→ **WHAT YOU NEED TO DO**
Return, with both end lines included, exactly what the data below holds from the line with "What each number" through the line with "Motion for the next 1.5", though not the pictures.

(Records from a data source)

=== Begin Enclosure ===

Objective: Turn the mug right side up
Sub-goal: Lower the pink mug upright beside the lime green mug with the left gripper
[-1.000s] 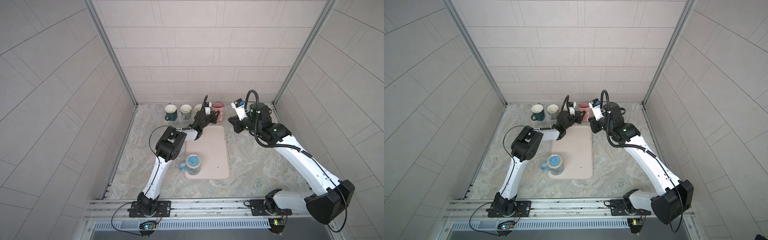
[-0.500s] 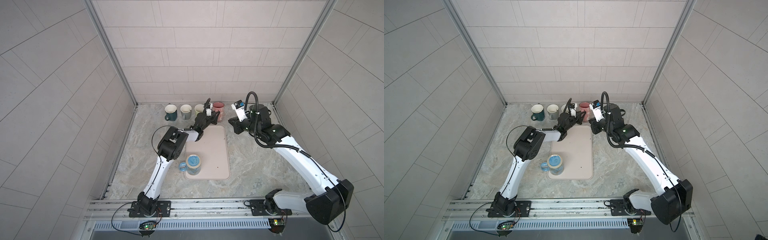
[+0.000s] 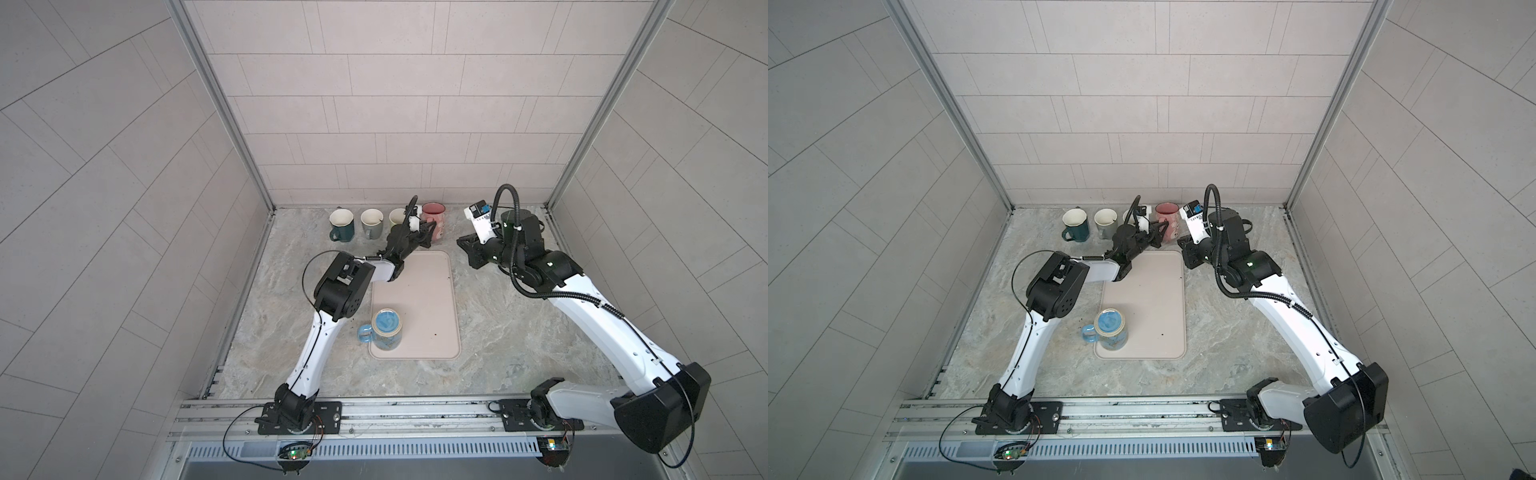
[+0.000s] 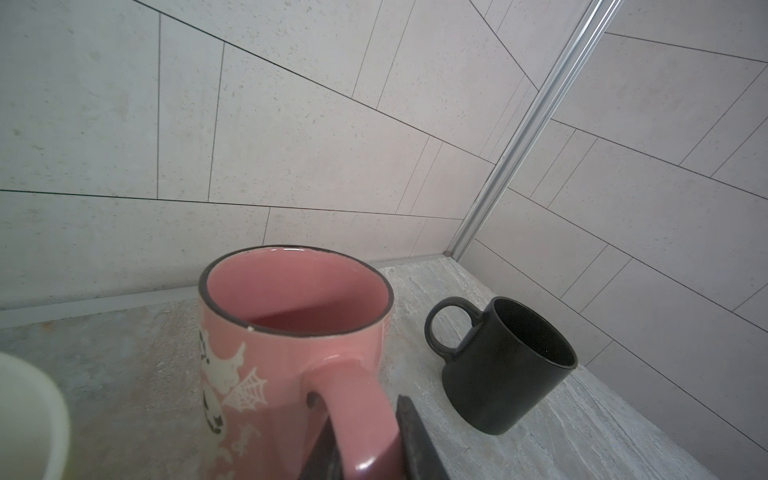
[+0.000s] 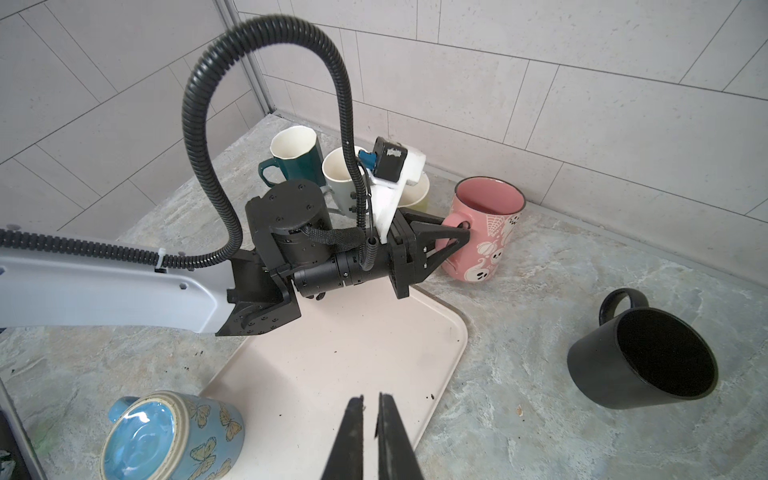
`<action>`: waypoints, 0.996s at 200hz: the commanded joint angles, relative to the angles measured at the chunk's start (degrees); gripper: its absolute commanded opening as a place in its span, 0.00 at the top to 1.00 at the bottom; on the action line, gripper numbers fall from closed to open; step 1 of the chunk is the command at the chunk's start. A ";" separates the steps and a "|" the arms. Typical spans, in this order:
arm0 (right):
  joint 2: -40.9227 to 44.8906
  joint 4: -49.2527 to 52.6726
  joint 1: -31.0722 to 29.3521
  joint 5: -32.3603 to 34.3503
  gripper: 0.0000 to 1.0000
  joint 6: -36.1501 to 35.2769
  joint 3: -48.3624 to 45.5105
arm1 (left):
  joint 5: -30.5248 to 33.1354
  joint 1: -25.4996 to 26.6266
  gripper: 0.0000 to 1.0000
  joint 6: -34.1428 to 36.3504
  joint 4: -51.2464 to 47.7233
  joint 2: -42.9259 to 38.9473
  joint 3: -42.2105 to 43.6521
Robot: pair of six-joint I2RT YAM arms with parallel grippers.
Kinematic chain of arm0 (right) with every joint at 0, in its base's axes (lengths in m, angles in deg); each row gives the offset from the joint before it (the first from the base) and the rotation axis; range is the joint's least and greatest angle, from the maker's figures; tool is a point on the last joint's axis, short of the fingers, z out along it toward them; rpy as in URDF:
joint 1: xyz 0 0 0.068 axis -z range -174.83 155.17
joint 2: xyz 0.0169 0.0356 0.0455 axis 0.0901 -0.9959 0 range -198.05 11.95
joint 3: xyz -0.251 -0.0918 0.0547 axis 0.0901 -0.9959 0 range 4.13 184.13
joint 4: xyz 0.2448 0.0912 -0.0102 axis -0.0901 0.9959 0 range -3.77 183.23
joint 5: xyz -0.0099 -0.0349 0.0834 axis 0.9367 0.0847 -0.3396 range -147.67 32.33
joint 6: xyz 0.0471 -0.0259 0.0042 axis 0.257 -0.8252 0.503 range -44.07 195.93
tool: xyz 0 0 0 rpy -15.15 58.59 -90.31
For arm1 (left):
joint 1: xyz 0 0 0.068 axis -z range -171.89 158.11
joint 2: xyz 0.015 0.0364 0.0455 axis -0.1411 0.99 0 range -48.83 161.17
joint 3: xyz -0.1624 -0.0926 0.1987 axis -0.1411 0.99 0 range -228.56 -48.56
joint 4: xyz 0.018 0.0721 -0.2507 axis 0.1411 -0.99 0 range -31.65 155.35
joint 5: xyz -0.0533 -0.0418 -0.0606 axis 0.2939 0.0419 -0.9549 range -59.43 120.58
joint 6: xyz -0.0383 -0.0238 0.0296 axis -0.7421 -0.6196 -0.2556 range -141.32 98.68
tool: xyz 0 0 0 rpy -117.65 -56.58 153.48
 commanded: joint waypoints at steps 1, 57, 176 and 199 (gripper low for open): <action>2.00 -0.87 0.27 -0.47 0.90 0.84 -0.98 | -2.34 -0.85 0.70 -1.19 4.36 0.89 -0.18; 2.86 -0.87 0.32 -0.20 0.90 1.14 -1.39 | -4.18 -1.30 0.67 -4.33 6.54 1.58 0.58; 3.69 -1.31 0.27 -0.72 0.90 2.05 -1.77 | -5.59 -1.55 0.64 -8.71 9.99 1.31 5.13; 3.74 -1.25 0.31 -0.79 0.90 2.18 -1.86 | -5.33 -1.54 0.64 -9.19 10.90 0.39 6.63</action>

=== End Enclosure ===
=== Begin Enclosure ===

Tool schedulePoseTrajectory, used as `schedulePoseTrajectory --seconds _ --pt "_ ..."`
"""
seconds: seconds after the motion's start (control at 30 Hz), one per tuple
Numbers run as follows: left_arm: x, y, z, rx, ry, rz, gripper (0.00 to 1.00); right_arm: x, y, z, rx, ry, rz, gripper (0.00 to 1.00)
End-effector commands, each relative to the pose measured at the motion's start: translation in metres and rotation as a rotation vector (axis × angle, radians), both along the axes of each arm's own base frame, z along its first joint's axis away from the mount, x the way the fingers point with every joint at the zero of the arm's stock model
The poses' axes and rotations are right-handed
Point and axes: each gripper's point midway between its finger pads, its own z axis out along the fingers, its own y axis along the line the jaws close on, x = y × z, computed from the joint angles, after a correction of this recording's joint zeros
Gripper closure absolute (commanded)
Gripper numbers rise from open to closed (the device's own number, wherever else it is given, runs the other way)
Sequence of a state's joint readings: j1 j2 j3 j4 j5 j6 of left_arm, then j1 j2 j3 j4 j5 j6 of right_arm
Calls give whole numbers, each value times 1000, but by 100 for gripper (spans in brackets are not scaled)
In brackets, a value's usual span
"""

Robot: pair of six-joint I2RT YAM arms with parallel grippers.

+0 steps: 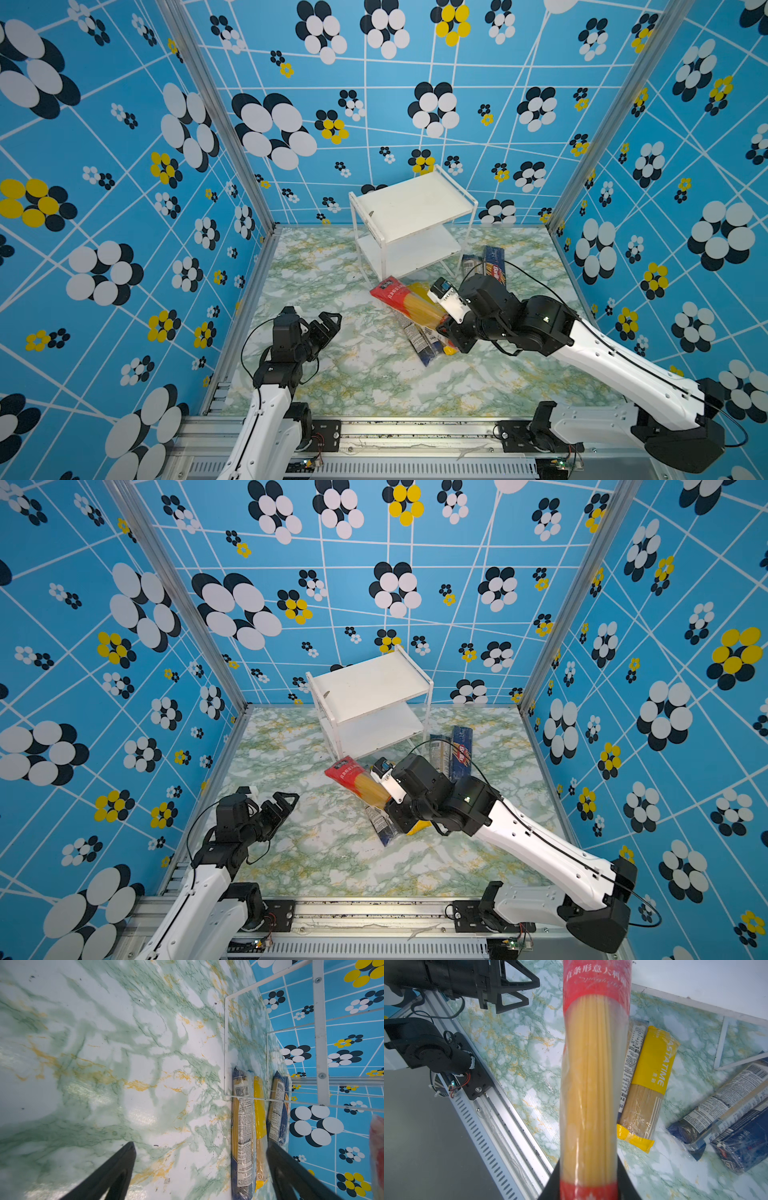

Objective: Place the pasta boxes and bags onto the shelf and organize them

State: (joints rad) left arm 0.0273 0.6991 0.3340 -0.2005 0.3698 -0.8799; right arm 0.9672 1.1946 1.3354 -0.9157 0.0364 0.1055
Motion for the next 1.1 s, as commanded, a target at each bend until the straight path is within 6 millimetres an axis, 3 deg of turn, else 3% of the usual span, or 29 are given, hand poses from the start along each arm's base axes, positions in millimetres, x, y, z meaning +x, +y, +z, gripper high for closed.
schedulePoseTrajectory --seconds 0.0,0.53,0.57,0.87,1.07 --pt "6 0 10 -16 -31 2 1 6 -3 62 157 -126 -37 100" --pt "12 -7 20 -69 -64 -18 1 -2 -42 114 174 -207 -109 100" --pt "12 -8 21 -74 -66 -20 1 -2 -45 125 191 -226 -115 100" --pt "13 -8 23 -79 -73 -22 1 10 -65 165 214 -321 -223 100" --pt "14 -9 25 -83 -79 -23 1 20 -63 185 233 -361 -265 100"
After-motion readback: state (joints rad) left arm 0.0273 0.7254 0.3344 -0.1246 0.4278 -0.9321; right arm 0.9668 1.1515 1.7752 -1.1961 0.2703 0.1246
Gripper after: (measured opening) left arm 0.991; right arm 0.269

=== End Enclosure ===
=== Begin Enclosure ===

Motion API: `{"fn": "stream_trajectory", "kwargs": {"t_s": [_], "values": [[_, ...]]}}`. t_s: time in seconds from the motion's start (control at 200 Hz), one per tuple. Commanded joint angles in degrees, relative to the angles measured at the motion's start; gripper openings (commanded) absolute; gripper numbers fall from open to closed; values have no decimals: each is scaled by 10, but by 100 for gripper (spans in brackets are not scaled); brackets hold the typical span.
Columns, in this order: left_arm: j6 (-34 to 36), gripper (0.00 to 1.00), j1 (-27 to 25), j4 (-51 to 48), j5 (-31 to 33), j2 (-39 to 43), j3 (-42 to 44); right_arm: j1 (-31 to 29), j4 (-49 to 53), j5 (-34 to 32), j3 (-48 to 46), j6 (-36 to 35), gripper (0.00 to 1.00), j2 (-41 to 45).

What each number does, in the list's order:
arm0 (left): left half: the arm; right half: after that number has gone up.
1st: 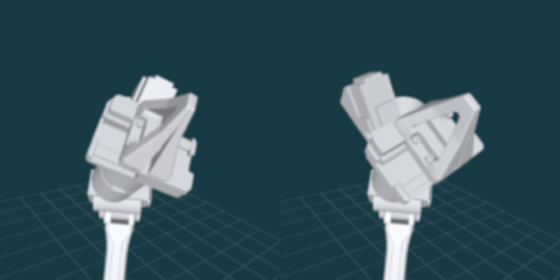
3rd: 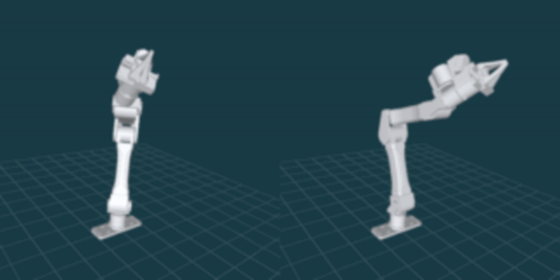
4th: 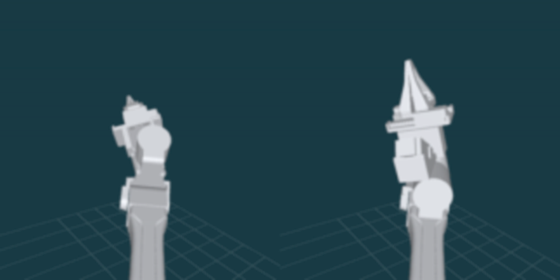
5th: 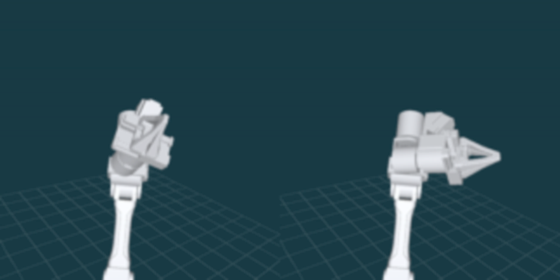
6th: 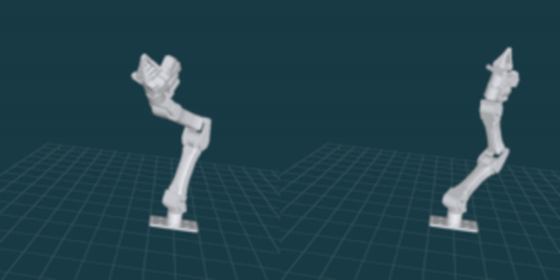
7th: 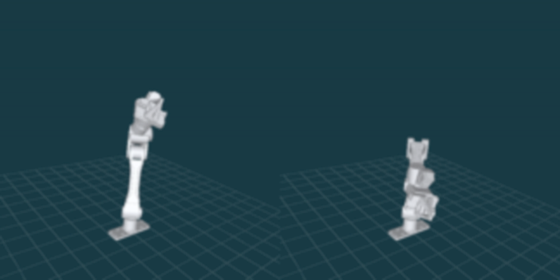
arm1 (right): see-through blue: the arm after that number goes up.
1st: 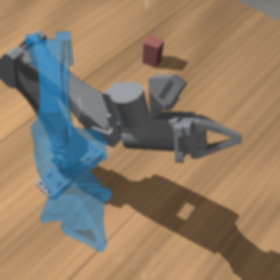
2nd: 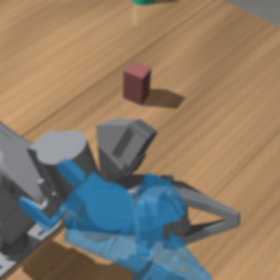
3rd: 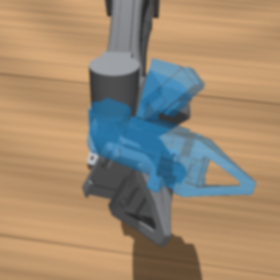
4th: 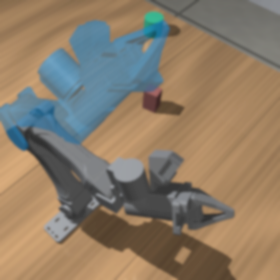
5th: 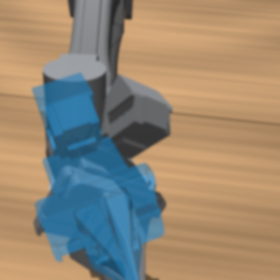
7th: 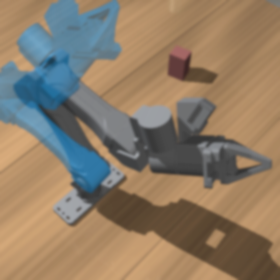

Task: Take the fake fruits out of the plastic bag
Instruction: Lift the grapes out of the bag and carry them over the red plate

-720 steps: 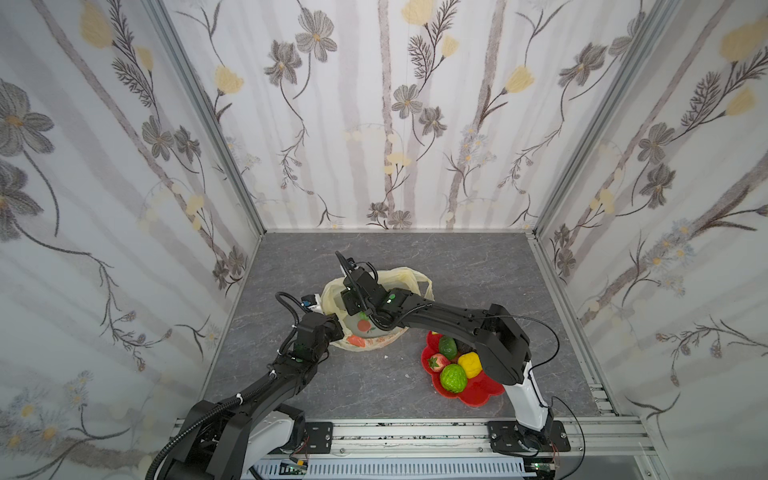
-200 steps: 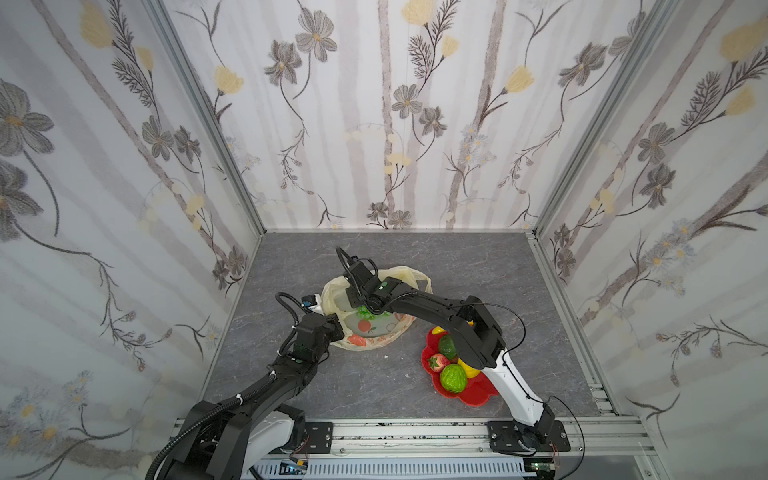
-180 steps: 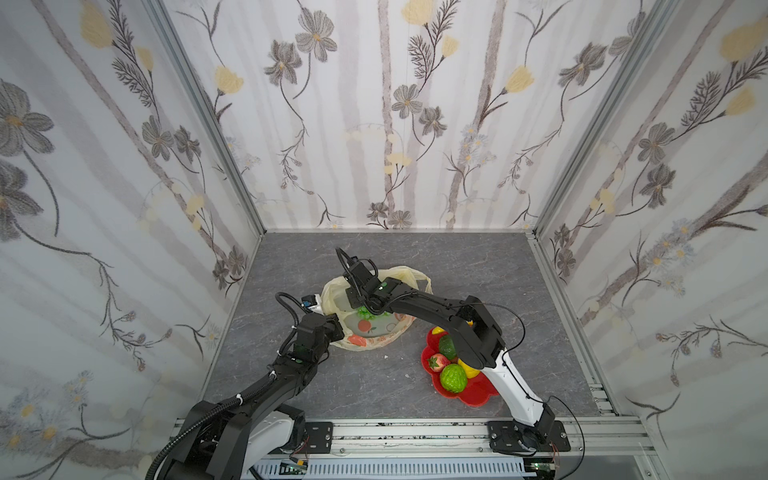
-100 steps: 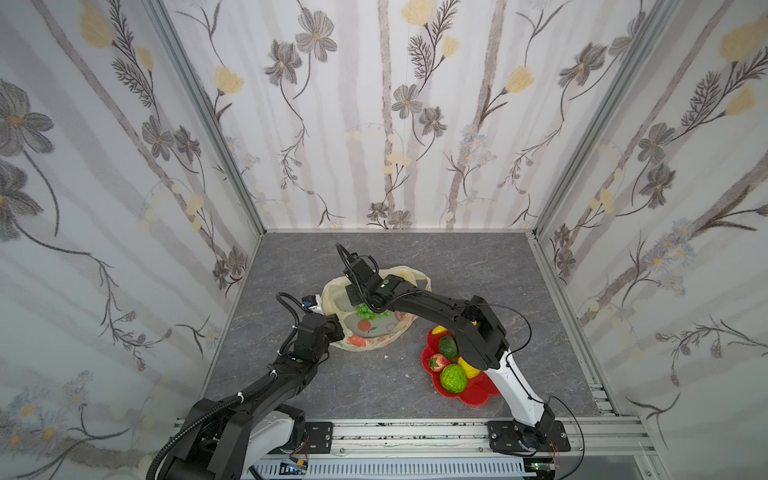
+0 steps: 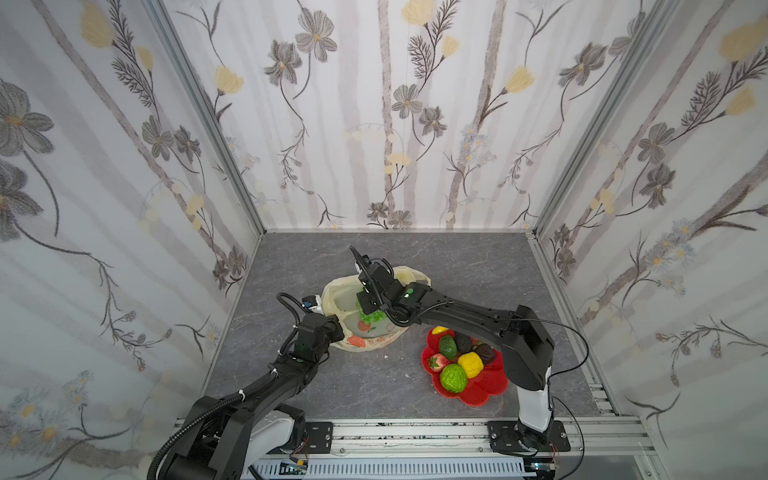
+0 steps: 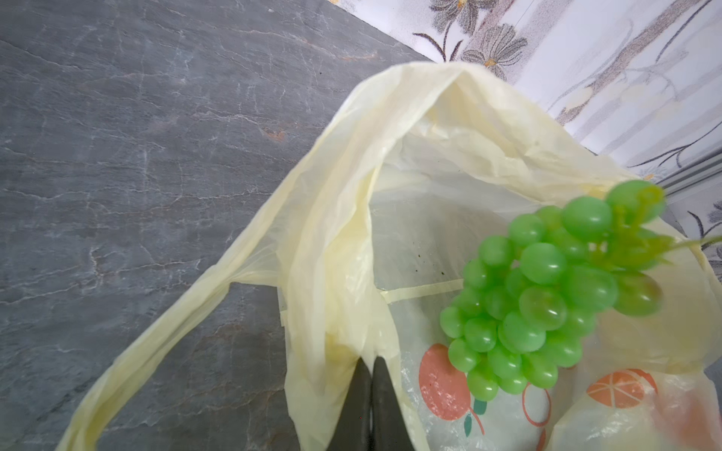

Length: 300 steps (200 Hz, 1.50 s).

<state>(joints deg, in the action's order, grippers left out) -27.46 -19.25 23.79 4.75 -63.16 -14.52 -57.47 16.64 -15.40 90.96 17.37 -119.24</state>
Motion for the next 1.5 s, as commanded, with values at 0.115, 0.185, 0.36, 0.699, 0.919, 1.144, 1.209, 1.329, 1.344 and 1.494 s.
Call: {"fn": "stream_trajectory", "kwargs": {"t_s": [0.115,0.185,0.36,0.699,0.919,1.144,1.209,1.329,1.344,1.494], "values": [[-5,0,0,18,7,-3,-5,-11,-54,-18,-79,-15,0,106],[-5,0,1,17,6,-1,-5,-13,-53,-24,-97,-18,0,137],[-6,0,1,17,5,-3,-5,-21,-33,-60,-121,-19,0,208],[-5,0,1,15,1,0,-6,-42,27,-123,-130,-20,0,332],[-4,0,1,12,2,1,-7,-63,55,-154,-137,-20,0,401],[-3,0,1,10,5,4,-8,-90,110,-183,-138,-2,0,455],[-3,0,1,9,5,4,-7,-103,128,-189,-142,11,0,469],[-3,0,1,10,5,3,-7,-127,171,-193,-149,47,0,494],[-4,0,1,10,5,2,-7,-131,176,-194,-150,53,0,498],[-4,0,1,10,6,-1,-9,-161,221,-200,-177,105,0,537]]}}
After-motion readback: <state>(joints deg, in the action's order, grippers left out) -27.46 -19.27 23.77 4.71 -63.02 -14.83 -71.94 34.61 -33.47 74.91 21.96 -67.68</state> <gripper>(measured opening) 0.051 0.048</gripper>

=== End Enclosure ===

→ **WRITTEN ANSWER**
What each number does, in the list's order:
arm0 (left): left half: the arm; right half: after that number has gone up.
1st: 
3rd: 
4th: 
5th: 
6th: 
7th: 
arm1 (right): see-through blue: the arm after that number goes up.
1st: 
2nd: 
3rd: 
4th: 
5th: 
7th: 

Task: Take the fake fruits out of the plastic bag
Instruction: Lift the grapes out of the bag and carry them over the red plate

-720 steps: 
-200 steps: 
-180 steps: 
-100 steps: 
+0 steps: 
+0 steps: 

Length: 300 steps (200 Hz, 1.50 s).

<state>(joints deg, in the action's order, grippers left out) -27.46 -19.25 23.79 4.75 -63.16 -14.52 -57.47 16.64 -15.40 90.96 17.37 -119.24</state>
Motion for the next 1.5 s, as commanded, with values at 0.115, 0.185, 0.36, 0.699, 0.919, 1.144, 1.209, 1.329, 1.344 and 1.494 s.

The work on this exercise is finished.